Facciamo un passo indietro nel tempo.
Il 18 luglio 1997, è stato scelto come data di nascita simbolica del blog. Il termine blog è nato a dicembre di quello stesso anno, anzi, il termine era web-log (diario in rete) poi weblog e da lì si è passati all’utilizzo della parola BLOG.
Questo termine ha preso piede e molto presto nel web sono emersi migliaia di blog in tutte le nicchie.
I blog hanno segnato una fetta di storia del web, sono stati utilissimi in tanti settori. Poi sono arrivati i social, i vlog su YouTube, i podcast e l’IA… I blog sembrano aver perso fascino davanti a tali piattaforme.
Il digitale non è un mondo di certezze, ma di equilibri e nel 2026, l’equilibrio è cambiato radicalmente. Se nel 2021 il blog serviva ancora per “convertire traffico”, oggi serve a qualcosa di molto più profondo: servire da base operativa per la tua reputazione.

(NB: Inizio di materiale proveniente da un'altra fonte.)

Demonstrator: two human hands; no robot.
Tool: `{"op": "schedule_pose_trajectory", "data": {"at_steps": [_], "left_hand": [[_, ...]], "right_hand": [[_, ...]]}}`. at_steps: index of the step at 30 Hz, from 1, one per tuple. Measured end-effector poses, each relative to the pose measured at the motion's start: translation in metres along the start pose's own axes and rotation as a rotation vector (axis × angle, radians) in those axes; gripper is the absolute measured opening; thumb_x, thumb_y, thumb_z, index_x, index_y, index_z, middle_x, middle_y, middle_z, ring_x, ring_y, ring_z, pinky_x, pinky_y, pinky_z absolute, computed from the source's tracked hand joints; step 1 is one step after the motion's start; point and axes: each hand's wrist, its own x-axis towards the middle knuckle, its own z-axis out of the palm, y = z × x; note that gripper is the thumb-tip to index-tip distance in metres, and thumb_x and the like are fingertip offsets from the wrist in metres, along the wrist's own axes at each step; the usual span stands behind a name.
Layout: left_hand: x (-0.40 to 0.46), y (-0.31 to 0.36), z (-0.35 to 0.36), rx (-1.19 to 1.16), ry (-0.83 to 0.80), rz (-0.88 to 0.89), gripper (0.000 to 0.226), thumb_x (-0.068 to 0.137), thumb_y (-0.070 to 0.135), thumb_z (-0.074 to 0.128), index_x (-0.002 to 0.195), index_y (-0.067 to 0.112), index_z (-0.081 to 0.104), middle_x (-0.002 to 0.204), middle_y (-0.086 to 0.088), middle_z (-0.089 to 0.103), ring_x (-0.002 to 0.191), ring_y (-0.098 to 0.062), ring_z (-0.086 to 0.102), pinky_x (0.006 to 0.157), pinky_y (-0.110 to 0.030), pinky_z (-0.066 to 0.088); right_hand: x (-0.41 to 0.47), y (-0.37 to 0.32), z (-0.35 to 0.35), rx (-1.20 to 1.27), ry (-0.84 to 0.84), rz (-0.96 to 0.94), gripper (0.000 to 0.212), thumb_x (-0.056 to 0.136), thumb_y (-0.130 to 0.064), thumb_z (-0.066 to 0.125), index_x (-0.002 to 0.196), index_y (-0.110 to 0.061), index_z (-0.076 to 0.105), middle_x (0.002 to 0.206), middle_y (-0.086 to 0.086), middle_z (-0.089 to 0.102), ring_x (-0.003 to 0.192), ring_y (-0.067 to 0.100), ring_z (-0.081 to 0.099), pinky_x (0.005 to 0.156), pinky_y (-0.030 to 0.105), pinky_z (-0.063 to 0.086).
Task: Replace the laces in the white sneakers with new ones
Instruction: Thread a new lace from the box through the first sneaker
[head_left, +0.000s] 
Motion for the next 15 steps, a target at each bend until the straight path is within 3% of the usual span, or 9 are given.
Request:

Il search è cambiato. Non cerchiamo più solo su Google, chiediamo agli agenti IA. Se i tuoi contenuti non sono “a casa tua”, sul tuo dominio, sotto il tuo controllo, non esistono per le macchine che stanno imparando a leggere il mondo. Il tuo blog non è più solo per gli umani: è il serbatoio di dati autorevoli che nutre la tua autorità digitale.
C’è poi il grande tema che ribadisco sempre, i social sono come un appartamento in affitto. Un giorno l’algoritmo cambia, il tuo account viene limitato, la visibilità crolla e tu sparisci. Il blog invece è casa tua, è l’unico posto dove decidi tu le regole, dove non devi chiedere il permesso per parlare e dove il tuo archivio di pensieri, riflessioni e competenze rimane lì, intatto, per anni.
Quindi, ha ancora senso aprire un blog nel 2026?
Se pensi al blog come a un diario in cui scrivere “oggi ho mangiato una pizza”, allora sì, è inutile. Ma se intendi il blog come il centro nevralgico della tua presenza online, di quello che le IA (in parte) “penseranno” di te allora è più vivo che mai. Nel 2026, fare blogging non significa solo scrivere post, significa creare contenuti TUOI, che parlano di te e come vorresti tu. È il posto dove approfondisci i tuoi video, dove tieni traccia della tua evoluzione professionale.
Il blog si è evoluto: oggi è un ecosistema e sebbene il processo sia molto più complesso, continuerà ad esistere finché si continuerà a studiare per renderlo uno strumento al passo con i tempi.